The privitisation of The Royal Mail

 

The privitisation of The Royal Mail saw small investors being favoured over large. Savers who applied for up to £10,000 worth of shares in Royal Mail have ended up with fewer shares than they wanted.

Around 690,000 people, each member of the public, will receive £750. In a surprise move, those who asked for more than £10,000 – around 5% of the total – will receive nothing!  The allocation for individual investors was oversubscribed seven times over! This was deemed to be the reason for those receiving nothing.

It was feared a large percentage of shares will end up with short-term investors such as overseas institutions and hedge funds, which would result in some small investors not getting any shares. However, 95% of applications will receive shares. Anyone who applied for the minimum amount of £750 will receive the full amount.
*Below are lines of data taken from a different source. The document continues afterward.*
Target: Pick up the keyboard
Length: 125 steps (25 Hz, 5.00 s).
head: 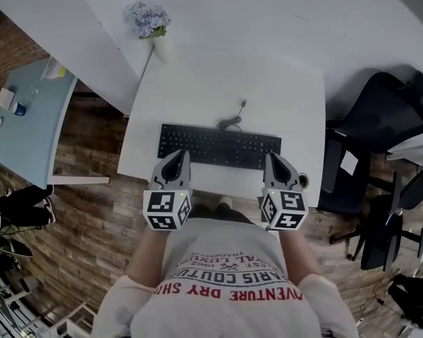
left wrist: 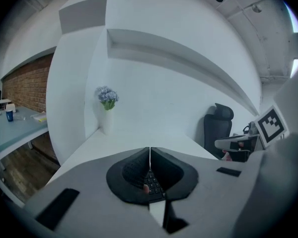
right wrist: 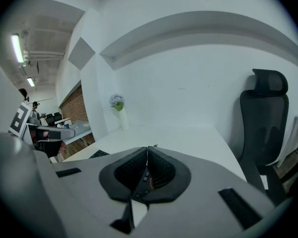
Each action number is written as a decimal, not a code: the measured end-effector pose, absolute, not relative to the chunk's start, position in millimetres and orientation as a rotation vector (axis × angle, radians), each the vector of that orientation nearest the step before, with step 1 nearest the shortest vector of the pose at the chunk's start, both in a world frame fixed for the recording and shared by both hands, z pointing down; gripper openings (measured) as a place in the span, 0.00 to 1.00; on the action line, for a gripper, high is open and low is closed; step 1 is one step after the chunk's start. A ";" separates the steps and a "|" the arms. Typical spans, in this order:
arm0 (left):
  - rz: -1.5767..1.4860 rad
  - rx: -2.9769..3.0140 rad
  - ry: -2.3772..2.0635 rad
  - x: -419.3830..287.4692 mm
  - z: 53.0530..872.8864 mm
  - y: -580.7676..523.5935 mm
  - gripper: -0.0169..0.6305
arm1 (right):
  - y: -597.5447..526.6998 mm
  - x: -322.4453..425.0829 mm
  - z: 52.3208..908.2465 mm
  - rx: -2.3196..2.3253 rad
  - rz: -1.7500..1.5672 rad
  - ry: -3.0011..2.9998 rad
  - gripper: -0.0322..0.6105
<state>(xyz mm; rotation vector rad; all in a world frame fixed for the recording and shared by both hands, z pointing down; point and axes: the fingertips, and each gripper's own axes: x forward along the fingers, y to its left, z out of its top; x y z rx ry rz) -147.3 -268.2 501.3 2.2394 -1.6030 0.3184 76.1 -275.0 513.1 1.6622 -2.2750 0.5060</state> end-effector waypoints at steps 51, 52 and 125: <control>0.822 1.750 -1.016 -240.5 704.4 -336.8 0.48 | -319.4 129.6 704.5 1.369 1.197 -1.877 0.49; 0.820 1.753 -1.027 -240.6 704.5 -336.9 0.48 | -319.3 130.1 704.1 1.381 1.189 -1.880 0.49; 0.330 2.272 -1.522 -239.6 377.3 -469.4 0.47 | -433.2 130.3 363.5 1.871 0.340 -2.290 0.49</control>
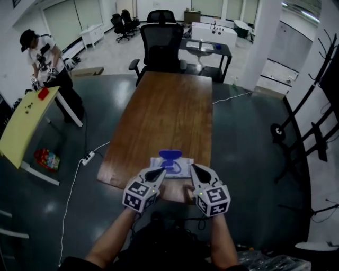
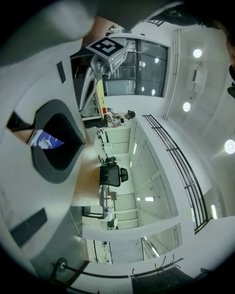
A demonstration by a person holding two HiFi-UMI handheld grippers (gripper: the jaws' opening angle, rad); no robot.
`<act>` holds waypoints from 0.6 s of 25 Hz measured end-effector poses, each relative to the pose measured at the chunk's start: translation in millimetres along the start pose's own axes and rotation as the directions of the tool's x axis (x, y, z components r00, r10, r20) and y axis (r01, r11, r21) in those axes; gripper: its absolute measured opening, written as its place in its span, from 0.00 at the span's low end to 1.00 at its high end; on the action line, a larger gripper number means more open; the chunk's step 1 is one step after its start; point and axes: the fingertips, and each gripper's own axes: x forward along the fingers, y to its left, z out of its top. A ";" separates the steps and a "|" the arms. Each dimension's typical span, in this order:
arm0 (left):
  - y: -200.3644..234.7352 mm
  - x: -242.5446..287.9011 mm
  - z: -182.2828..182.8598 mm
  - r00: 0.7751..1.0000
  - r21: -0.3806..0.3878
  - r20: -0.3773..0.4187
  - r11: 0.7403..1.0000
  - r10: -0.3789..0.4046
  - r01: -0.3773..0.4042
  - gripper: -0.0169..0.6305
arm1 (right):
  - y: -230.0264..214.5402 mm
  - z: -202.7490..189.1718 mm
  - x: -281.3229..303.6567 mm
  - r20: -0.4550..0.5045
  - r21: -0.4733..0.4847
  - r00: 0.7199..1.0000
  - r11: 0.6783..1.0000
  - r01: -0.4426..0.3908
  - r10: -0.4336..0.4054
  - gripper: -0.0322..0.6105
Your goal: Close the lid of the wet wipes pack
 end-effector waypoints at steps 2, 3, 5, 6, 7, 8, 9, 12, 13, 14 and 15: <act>8.0 2.2 -0.2 1.000 -0.007 -0.002 1.000 0.014 -0.014 0.04 | 0.5 -5.8 9.2 -0.026 0.000 1.000 1.000 -0.016 0.016 0.07; 13.2 4.2 -0.8 1.000 -0.010 -0.005 1.000 0.018 -0.018 0.04 | 1.1 -9.0 13.7 -0.041 -0.002 0.999 1.000 -0.022 0.022 0.07; 24.0 11.4 0.8 1.000 -0.013 -0.002 1.000 0.018 -0.018 0.04 | 0.3 -14.9 23.1 -0.073 -0.015 0.997 1.000 -0.026 0.025 0.07; 29.0 16.5 0.6 1.000 -0.018 -0.004 1.000 0.016 -0.016 0.04 | -1.3 -18.0 28.1 -0.090 -0.021 0.996 0.999 -0.025 0.023 0.07; 33.6 22.2 -1.3 1.000 -0.026 -0.010 1.000 0.012 -0.013 0.04 | -3.4 -21.5 33.0 -0.109 -0.024 0.994 0.999 -0.024 0.021 0.07; 38.1 28.2 -3.6 1.000 -0.032 -0.017 0.999 0.008 -0.009 0.04 | -5.8 -25.8 37.9 -0.130 -0.026 0.991 0.999 -0.022 0.019 0.07; 43.0 34.4 -5.0 1.000 -0.036 -0.020 0.999 0.004 -0.004 0.04 | -8.4 -30.6 42.6 -0.152 -0.027 0.988 0.999 -0.019 0.015 0.07; 62.1 52.1 -4.2 1.000 -0.033 -0.019 0.999 -0.006 0.005 0.04 | -15.3 -41.7 54.9 -0.204 -0.039 0.979 0.999 0.000 -0.008 0.07; 68.9 57.8 -2.6 1.000 -0.031 -0.020 0.999 -0.010 0.010 0.04 | -17.0 -43.0 58.1 -0.215 -0.047 0.976 0.999 0.005 -0.015 0.07; 75.1 63.2 -1.2 1.000 -0.029 -0.023 0.999 -0.018 0.017 0.04 | -18.1 -44.3 60.6 -0.228 -0.054 0.973 0.998 0.009 -0.022 0.07; 80.6 68.2 -0.5 0.999 -0.029 -0.031 0.999 -0.028 0.027 0.04 | -18.4 -46.2 62.4 -0.241 -0.057 0.970 0.998 0.014 -0.028 0.07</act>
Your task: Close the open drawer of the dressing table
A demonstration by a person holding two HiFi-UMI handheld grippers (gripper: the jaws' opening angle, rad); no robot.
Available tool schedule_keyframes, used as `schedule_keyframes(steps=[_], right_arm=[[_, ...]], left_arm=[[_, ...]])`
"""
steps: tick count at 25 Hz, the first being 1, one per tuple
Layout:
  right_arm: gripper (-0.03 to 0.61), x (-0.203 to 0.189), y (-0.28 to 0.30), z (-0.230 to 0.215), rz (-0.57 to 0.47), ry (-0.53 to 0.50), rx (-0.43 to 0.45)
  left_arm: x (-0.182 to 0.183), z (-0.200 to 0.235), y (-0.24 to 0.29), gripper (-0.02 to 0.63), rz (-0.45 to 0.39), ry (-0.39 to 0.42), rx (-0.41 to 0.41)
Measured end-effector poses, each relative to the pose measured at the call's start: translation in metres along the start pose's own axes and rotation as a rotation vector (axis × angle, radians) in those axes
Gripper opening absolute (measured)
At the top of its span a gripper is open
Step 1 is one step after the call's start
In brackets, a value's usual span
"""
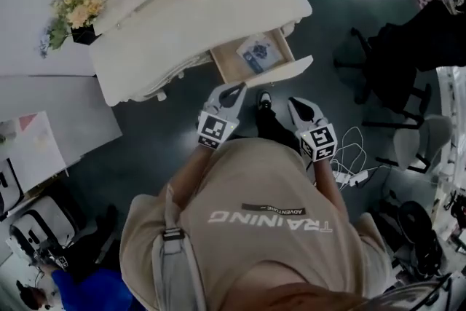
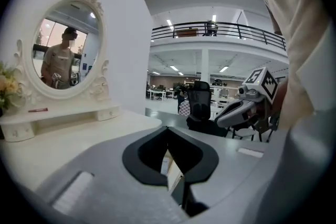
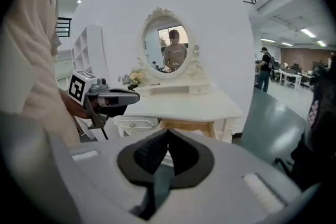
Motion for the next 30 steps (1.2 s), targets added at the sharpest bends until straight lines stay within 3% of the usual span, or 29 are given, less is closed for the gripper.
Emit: schedule_keyframes(steps=[4,8,12,17,23,30], right_arm=[[0.003,0.014,0.015,-0.061,0.001,-0.057,0.071],[0.003,-0.005,0.044,-0.102,0.067,-0.145,0.112],[0.003,-0.023,0.063,-0.110,0.124,-0.122,0.239],[0.003,-0.043,0.084,-0.120,0.190,-0.088,0.320],[0.003,-0.081,0.095,-0.113,0.322,-0.118,0.344],[0.003,-0.128,0.108,-0.094,0.456,-0.128,0.349]], left_arm=[[0.015,0.000,0.037,0.000,0.027,-0.033,0.110],[0.042,-0.001,0.062,0.000,0.016,-0.031,0.194],[0.040,-0.002,0.063,0.000,0.055,-0.073,0.298],[0.029,-0.005,0.058,0.000,0.084,-0.126,0.382],[0.018,-0.006,0.030,0.000,0.060,-0.183,0.458],[0.009,0.002,-0.011,0.000,0.025,-0.178,0.508]])
Point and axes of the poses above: the fingertips, and each gripper's own axes: y forward along the fingers, z to its left, x out of its top, the point moved 3 cm from there along -y, backward along the fingers, and after that the axes turned 1 degree about z, right-handed, at the moved point
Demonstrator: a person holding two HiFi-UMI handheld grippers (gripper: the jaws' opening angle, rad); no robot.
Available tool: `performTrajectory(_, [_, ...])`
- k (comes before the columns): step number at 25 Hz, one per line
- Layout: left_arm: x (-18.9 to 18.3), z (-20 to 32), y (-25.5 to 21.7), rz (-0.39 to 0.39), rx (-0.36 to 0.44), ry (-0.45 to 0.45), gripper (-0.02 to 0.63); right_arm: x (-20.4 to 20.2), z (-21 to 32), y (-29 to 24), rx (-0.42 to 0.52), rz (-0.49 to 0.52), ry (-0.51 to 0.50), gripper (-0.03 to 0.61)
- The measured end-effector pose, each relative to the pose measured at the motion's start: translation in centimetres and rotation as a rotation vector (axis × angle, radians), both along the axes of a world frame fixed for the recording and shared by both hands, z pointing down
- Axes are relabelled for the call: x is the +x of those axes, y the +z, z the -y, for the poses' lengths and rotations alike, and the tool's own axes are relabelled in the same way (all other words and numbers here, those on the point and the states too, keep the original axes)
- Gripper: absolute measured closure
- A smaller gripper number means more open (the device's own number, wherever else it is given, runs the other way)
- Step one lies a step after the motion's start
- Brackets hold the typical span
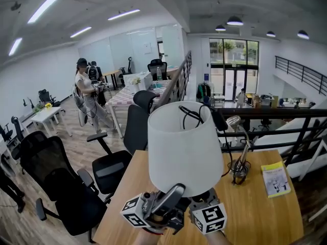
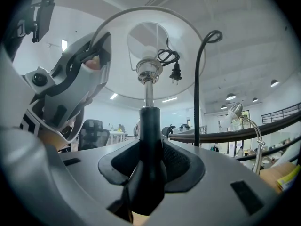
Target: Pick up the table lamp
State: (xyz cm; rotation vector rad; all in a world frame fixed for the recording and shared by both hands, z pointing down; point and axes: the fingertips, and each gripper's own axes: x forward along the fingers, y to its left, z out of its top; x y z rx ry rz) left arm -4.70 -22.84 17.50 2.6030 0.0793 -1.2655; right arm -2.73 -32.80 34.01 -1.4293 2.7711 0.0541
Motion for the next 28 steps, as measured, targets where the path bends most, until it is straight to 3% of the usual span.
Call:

Today, Royal Mail shares rose 38% to 455p in their first day of conditional dealings on the London Stock Exchange.

Key questions and answers

How has the allocation been made?
Everyone who applied for less than £10,000-worth will get the same – 227 shares worth £749.10. It means 385,000 investors had their allocation scaled back. More controversially, the 34,500 investors who pitched in for more than £10,000-worth will get nothing. Those investors represent around 5pc of the 690,000 total who applied.

Why were those investors excluded?
The Government thought that leaving those wealthy enough to invest more than £10,000 would be least bothered about missing out on a small alllocation of shares. The decision, critics suggested last night, enables the Government to boast that it was a “people’s privatisation”. Royal Mail employees, it should be noted, will get not only free shares but are guaranteed to get any extra shares they applied for, up to £10,000.

What does the City receive?
Financial institutions, ranging from pension funds to hedge funds, took the lion’s share with 67 per cent of the shares, leaving the rest to small investors and Royal Mail workers.

Why didn’t they allocate more of this to individual investors?
The official line is that institutions are more likely to be long-term investors, creating more stability in the first few weeks. However, concerns have been raised that many of the instituionally allocated shares would end up in the hands of high-frequency traders.